- The task
From the listing below, return each line that includes "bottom".

- Task data
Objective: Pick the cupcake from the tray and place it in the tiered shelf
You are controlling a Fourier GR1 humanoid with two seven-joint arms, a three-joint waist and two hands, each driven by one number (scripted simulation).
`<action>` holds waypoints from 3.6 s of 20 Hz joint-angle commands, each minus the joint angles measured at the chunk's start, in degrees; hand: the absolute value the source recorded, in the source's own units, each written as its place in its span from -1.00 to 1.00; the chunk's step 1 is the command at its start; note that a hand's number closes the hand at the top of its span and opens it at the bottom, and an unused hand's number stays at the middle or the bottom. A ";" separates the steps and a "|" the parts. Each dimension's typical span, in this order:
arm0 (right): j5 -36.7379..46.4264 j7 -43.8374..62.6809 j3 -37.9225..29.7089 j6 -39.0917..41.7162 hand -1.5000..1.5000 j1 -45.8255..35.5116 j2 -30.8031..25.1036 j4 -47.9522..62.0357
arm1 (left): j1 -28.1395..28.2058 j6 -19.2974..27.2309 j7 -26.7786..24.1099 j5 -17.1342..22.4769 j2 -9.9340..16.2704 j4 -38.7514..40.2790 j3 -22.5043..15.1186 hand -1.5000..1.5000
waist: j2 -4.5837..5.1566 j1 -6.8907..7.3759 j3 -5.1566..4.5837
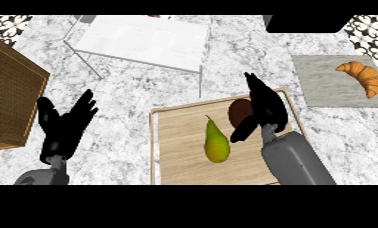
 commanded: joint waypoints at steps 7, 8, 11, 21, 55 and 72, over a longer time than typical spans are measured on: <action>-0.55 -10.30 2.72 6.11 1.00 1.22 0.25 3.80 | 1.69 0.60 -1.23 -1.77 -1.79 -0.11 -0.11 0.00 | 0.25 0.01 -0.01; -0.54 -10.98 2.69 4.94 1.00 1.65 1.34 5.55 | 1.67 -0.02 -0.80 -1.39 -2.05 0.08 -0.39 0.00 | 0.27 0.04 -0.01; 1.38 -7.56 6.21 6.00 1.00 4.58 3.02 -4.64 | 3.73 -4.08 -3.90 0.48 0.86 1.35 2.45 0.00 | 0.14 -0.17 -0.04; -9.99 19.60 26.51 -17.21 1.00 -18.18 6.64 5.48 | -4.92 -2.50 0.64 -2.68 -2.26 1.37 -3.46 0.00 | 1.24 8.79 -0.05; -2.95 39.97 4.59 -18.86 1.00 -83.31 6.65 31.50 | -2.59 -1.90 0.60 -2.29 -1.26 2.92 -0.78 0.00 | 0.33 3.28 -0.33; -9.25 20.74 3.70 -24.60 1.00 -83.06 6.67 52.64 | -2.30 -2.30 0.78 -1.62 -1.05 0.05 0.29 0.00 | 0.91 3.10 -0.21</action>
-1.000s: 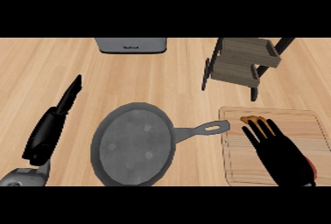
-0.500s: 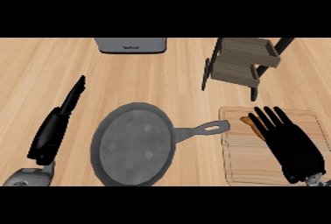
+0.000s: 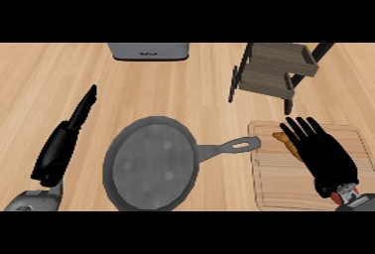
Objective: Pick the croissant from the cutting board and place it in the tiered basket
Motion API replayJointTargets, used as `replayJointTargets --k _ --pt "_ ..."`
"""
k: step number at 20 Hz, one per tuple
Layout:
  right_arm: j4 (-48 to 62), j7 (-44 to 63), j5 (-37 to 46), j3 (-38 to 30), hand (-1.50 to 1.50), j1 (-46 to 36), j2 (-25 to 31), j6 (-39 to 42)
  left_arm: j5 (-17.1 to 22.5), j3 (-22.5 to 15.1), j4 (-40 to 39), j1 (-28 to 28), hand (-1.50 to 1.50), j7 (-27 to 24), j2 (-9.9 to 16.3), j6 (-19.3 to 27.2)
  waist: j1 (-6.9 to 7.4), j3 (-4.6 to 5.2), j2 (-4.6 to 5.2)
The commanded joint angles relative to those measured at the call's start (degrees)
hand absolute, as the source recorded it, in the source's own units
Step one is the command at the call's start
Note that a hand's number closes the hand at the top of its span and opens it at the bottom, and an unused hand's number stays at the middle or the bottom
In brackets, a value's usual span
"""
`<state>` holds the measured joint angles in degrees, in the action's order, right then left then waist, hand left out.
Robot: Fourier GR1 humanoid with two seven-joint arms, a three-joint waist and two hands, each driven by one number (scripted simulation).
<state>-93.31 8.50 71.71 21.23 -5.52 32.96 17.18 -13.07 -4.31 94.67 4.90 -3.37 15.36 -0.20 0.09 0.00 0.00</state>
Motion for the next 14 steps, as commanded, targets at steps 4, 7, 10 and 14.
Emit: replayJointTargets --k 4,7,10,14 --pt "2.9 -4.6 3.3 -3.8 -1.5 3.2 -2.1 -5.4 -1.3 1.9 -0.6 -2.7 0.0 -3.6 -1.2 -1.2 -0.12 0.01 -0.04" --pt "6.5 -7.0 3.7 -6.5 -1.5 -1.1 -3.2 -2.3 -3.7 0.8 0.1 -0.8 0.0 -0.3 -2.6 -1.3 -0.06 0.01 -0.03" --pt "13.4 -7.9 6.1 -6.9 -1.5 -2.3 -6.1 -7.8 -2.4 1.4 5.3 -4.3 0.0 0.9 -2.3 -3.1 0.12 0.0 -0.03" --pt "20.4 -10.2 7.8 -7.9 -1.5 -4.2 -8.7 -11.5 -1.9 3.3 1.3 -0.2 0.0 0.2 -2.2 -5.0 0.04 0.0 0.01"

- Answer for the task
`<action>` holds waypoints from 3.6 s of 20 Hz joint-angle commands, each minus the joint angles measured at the chunk's start, in degrees; hand: the absolute value the source recorded, in the source's own units, each written as its place in its span from -1.00 to 1.00; the chunk's step 1 is the command at its start; note that a hand's number closes the hand at the top of its span and opens it at the bottom, and an unused hand's number stays at the middle or the bottom. A ";" separates the steps and a "|" the parts. Each dimension's typical span, in this order:
Note that a hand's number closes the hand at the top of its span and opens it at the bottom, and an unused hand's number stays at the middle or the bottom

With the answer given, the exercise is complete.